TASK DESCRIPTION »
With the pictures omitted, repeat exactly the lines below starting with the line that has "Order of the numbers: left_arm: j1" and going on through the line that has "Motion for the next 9".

[INFORMATION SUPPLIED Boundary: Start]

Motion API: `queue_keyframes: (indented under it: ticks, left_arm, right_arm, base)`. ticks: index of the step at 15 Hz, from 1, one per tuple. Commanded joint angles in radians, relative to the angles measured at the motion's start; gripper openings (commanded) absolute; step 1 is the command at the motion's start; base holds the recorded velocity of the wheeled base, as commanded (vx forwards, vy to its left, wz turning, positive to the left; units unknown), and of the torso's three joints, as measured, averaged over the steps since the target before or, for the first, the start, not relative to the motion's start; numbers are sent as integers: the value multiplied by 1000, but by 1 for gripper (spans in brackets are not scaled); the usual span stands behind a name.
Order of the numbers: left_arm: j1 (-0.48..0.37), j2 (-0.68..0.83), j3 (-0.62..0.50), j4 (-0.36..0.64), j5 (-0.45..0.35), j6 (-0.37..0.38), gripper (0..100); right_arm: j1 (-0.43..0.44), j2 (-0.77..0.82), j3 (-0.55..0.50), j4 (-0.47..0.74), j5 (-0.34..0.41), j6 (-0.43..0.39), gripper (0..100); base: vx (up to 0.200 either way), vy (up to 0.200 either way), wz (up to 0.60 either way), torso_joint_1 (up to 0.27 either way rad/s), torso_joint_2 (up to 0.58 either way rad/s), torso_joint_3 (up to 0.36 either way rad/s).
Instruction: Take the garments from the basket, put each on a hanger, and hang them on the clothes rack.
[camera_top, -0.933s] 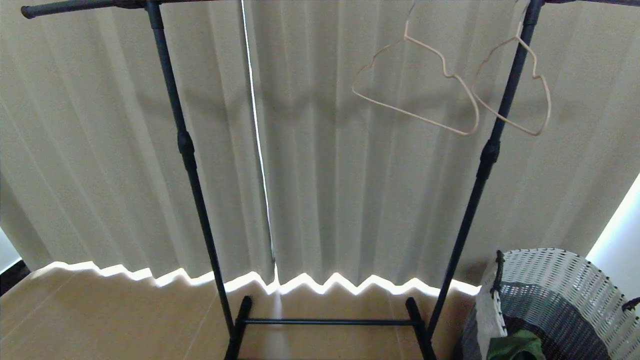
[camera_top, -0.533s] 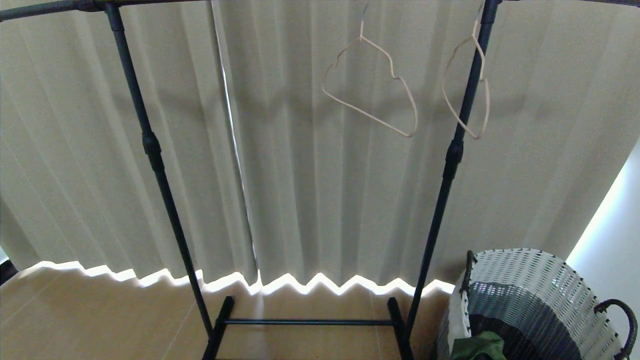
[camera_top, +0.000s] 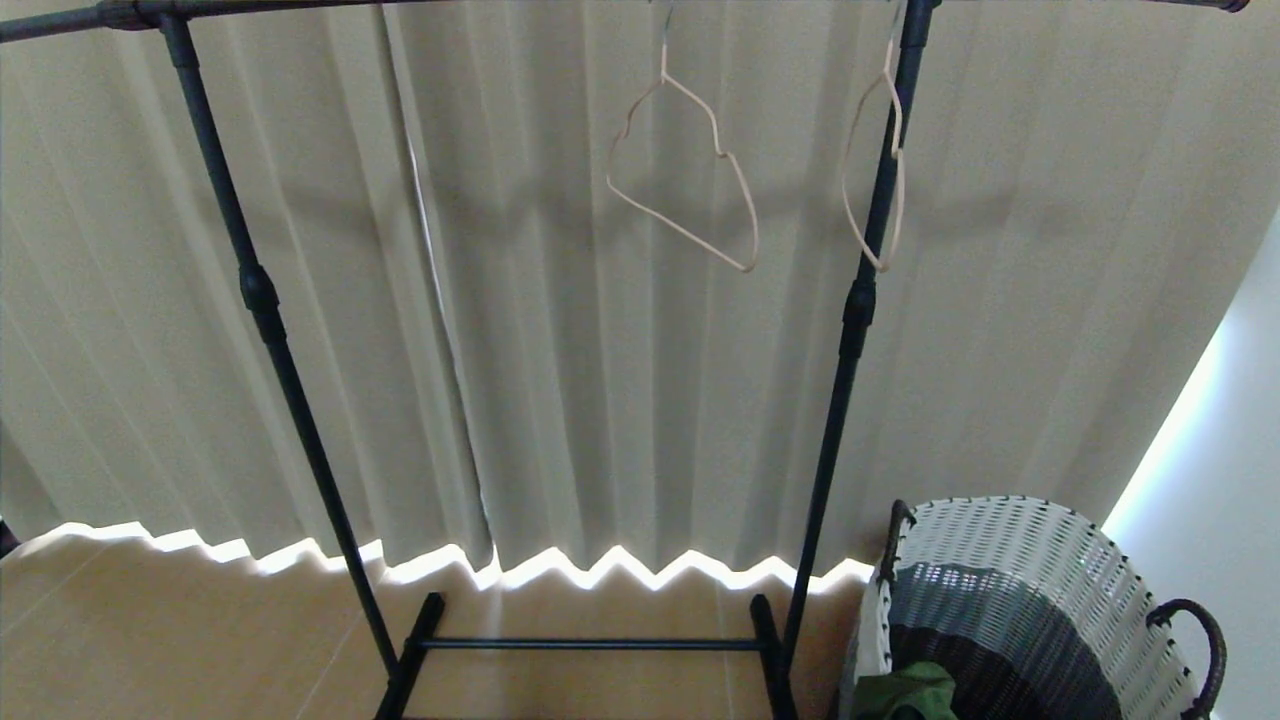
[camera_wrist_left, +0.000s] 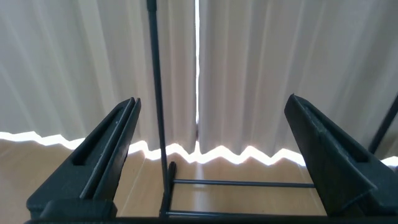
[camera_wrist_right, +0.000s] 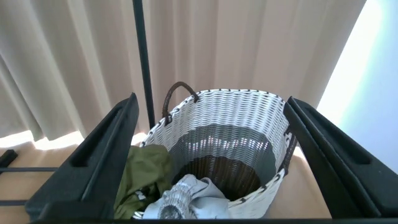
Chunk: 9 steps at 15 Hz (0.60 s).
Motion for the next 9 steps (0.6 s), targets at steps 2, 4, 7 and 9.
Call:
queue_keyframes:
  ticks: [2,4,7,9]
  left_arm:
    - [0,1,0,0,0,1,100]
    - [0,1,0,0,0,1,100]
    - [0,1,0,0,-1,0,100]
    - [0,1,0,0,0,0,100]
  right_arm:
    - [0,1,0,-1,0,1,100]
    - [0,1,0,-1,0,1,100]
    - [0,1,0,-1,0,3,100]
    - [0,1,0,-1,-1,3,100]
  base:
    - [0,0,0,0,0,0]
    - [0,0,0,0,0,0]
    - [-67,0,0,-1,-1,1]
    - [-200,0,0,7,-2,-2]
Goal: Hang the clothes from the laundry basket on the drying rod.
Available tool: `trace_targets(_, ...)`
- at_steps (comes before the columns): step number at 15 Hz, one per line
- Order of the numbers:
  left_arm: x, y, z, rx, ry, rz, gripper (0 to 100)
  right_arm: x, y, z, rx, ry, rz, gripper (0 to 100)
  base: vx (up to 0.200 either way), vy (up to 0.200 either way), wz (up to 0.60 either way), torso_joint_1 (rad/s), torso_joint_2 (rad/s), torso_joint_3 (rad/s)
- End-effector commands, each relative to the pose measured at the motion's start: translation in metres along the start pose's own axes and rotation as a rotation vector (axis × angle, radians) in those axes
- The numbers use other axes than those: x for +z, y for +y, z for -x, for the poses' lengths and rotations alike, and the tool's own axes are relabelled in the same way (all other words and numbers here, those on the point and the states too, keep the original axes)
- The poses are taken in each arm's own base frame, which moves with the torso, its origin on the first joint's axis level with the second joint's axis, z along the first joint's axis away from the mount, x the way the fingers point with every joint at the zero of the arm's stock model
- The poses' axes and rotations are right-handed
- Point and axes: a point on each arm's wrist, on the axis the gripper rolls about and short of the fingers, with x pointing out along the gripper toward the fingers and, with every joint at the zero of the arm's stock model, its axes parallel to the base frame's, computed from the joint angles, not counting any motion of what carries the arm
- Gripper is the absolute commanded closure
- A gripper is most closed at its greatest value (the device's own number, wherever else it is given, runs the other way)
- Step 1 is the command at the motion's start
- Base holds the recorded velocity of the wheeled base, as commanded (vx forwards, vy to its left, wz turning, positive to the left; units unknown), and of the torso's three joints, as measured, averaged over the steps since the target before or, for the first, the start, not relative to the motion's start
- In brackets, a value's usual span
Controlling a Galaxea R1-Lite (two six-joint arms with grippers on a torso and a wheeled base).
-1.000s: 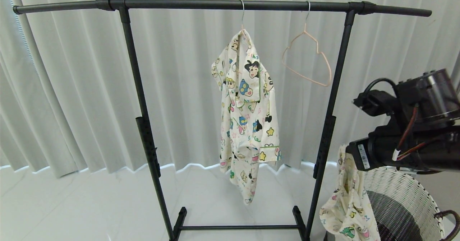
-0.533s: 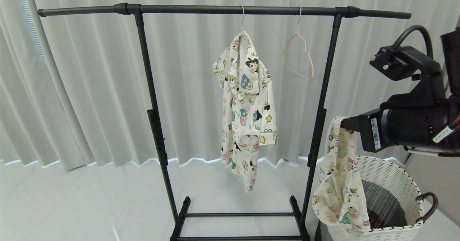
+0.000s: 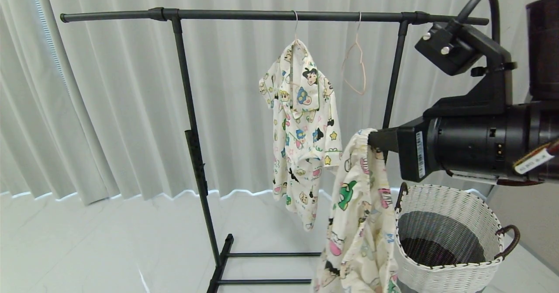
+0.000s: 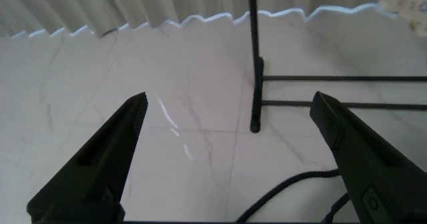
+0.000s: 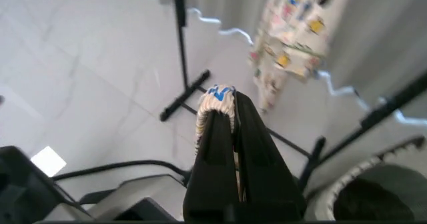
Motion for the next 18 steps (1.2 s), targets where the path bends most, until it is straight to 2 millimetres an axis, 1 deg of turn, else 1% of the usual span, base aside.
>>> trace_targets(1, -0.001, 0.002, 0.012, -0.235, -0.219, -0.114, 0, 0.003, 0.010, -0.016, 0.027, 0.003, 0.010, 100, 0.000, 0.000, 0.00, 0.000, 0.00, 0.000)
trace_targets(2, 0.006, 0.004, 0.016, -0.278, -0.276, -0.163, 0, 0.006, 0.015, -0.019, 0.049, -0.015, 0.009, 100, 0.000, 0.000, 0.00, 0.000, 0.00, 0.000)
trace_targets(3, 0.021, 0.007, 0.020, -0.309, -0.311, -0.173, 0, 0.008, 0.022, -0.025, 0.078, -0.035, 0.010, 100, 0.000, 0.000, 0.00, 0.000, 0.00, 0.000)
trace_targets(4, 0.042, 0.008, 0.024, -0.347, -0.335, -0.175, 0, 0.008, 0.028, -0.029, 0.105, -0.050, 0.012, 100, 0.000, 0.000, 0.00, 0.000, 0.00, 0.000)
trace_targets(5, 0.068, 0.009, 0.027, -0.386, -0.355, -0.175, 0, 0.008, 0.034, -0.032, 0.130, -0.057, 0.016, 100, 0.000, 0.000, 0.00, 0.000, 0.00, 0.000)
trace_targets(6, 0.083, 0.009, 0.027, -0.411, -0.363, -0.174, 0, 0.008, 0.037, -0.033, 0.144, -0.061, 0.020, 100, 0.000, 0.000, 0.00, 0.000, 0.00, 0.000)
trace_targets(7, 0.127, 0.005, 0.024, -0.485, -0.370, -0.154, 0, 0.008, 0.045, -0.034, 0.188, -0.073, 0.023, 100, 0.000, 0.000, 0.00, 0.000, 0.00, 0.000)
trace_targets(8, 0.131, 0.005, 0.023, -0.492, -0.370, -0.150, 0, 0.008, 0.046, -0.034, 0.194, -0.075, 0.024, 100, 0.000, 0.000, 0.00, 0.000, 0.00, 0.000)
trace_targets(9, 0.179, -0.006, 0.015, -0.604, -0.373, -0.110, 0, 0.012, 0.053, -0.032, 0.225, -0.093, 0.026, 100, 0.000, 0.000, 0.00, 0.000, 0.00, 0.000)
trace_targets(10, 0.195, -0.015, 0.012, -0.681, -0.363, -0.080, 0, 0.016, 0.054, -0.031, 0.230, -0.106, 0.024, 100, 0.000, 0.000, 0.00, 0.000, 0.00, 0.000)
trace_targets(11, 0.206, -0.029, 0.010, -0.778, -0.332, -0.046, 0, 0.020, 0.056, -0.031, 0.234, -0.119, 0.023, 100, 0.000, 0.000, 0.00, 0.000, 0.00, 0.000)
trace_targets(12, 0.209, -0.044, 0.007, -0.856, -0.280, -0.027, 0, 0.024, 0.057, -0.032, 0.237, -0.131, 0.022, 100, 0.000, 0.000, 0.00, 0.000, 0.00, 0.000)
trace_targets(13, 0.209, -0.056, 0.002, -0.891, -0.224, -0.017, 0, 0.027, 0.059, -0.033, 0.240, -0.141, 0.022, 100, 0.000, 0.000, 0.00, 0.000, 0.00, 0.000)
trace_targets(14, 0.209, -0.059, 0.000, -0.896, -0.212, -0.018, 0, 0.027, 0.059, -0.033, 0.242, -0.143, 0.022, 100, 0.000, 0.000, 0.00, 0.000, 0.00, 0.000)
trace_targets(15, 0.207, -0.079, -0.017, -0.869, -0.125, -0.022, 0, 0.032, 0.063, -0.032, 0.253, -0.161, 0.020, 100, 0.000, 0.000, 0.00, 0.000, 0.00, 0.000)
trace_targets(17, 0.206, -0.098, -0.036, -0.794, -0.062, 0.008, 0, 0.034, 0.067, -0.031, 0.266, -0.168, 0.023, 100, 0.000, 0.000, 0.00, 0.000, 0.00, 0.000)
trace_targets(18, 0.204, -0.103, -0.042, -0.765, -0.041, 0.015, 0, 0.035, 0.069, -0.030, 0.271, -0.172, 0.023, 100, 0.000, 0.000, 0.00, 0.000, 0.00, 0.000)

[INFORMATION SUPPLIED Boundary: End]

EXERCISE OUTPUT »
Order of the numbers: left_arm: j1 (-0.48..0.37), j2 (-0.68..0.83), j3 (-0.62..0.50), j4 (-0.36..0.64), j5 (-0.45..0.35), j6 (-0.37..0.38), gripper (0..100); right_arm: j1 (-0.43..0.44), j2 (-0.77..0.82), j3 (-0.55..0.50), j4 (-0.47..0.74), j5 (-0.34..0.41), j6 (-0.43..0.39), gripper (0..100); base: vx (up to 0.200 either way), vy (up to 0.200 either way), wz (up to 0.60 either way), torso_joint_1 (up to 0.27 either way rad/s), torso_joint_2 (up to 0.58 either way rad/s), torso_joint_3 (up to 0.36 either way rad/s).
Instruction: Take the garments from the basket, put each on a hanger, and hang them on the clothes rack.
[camera_top, -0.933s] 
[camera_top, -0.533s] 
[camera_top, +0.000s] 
[camera_wrist_left, +0.000s] 
[camera_wrist_right, +0.000s] 
Chunk: 9 steps at 15 Hz (0.60 s).
Motion for the next 9 steps (0.6 s), targets at steps 2, 4, 7 and 9.

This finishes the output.